_Task statement_
From the data underneath, reproduce exactly the stretch that begins at the line with "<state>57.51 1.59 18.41" and ends after the line with "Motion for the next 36".

_Data provided_
--------------------

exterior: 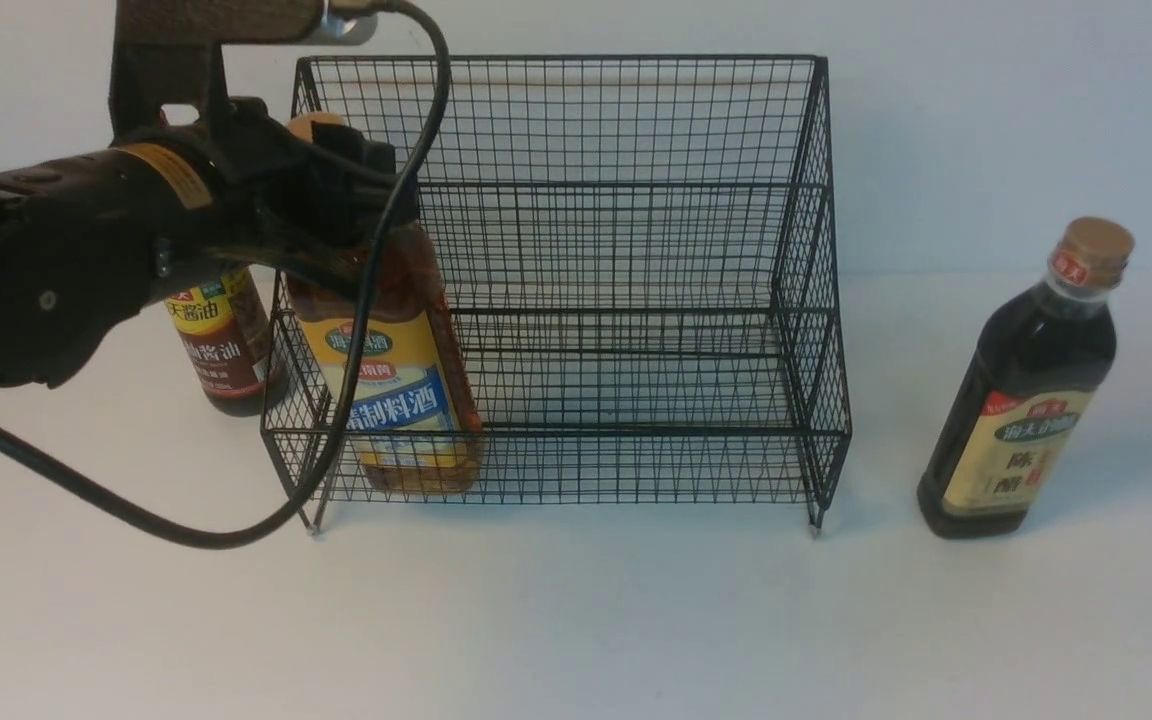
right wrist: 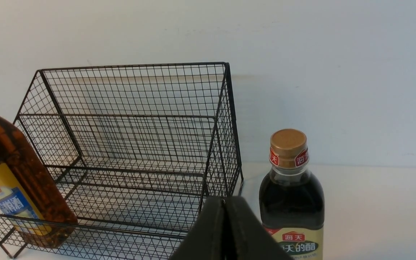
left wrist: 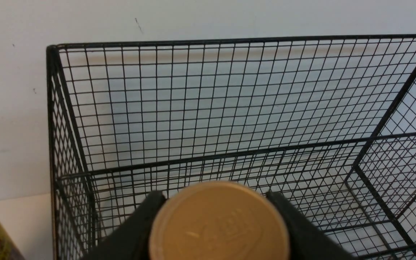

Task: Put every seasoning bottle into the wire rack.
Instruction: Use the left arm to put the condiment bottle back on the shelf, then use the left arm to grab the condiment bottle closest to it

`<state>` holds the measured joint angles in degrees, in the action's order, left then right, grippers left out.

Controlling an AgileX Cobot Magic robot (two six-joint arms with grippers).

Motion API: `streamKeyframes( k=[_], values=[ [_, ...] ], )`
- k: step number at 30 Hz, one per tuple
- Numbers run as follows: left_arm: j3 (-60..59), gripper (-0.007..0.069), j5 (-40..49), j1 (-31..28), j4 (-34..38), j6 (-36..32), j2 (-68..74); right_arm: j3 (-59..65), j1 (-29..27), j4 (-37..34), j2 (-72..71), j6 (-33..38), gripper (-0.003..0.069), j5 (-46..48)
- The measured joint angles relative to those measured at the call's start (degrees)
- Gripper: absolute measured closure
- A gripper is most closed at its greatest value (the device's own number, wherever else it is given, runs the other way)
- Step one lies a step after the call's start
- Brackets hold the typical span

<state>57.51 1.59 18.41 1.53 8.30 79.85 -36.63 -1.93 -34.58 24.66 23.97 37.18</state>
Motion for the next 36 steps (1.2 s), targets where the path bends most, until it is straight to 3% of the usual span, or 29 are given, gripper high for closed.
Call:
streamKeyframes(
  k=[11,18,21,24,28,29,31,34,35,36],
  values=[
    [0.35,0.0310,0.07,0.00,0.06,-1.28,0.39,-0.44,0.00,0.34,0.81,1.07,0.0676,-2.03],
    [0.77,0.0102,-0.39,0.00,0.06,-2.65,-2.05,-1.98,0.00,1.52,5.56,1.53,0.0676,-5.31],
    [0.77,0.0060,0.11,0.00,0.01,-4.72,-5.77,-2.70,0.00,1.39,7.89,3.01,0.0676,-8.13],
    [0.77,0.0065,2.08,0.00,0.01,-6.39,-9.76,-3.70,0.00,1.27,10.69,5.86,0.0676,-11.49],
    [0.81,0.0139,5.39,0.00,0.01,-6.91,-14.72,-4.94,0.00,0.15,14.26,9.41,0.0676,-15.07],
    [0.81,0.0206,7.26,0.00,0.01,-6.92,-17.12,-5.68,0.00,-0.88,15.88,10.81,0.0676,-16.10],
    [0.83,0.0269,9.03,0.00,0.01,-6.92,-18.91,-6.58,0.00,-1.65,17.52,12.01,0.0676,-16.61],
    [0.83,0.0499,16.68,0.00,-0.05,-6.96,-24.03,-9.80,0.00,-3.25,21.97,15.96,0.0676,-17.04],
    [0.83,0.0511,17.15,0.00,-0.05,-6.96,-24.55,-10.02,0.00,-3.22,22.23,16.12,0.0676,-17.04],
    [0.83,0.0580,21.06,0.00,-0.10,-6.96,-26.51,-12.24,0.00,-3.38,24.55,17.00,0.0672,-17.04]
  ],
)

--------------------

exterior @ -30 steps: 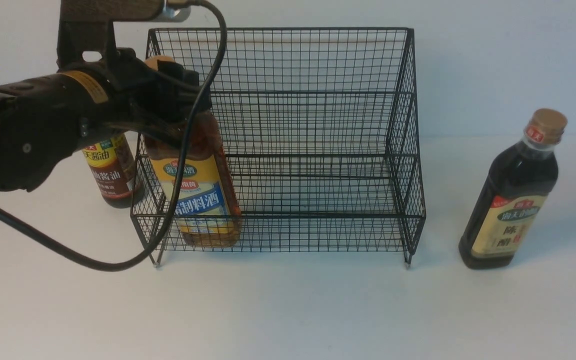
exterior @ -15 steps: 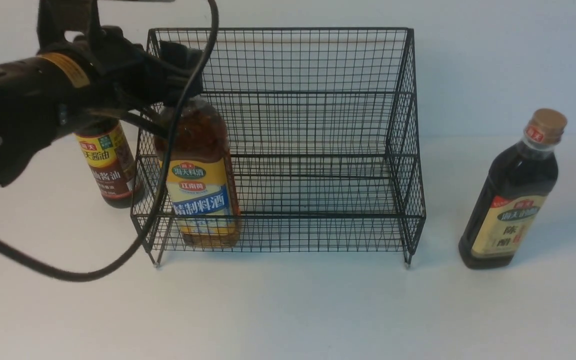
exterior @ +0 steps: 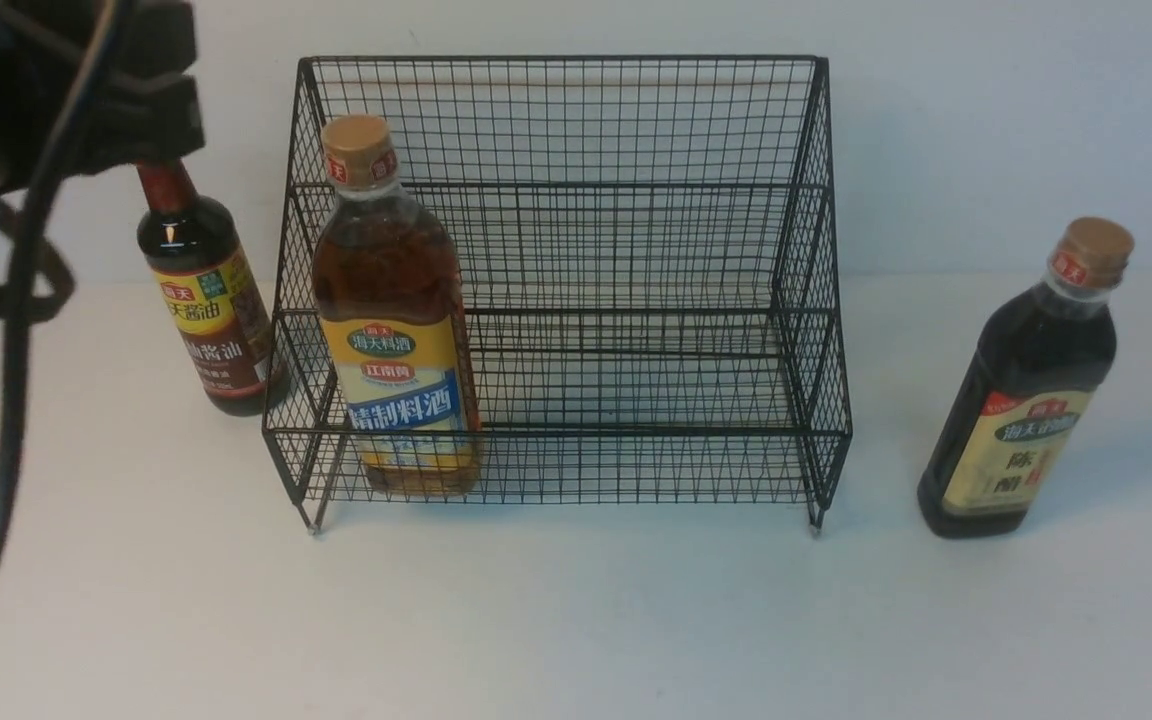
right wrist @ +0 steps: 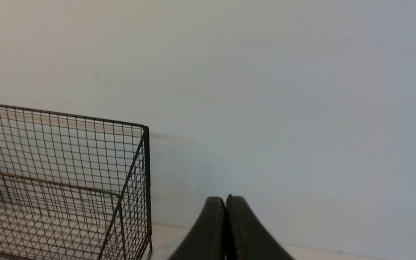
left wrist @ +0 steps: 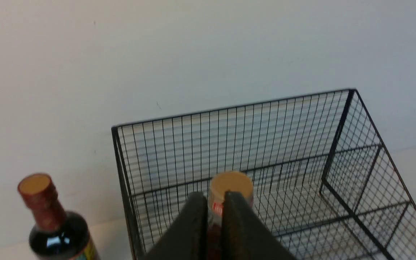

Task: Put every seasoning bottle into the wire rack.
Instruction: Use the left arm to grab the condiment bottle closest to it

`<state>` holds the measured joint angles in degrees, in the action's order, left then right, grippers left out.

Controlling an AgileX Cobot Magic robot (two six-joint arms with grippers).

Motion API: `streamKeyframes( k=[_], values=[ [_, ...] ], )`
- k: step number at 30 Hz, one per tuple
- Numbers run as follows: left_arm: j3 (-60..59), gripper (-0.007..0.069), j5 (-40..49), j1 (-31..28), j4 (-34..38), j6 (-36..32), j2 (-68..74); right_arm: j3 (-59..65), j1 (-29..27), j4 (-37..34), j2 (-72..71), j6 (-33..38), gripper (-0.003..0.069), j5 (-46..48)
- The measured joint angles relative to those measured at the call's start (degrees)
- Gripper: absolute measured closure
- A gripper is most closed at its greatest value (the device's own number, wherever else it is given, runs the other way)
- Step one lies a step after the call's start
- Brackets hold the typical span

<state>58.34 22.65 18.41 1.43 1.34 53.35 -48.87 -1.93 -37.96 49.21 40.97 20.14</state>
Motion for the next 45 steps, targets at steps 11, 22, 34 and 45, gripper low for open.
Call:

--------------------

_Answer box_
<state>57.51 1.59 18.41 1.53 8.30 79.85 -36.63 -1.93 -34.58 24.66 23.97 37.18</state>
Motion for the next 36 steps (1.2 s), targets where the path bends most, until it is straight to 3% of the usual span, or 29 are given, gripper high for closed.

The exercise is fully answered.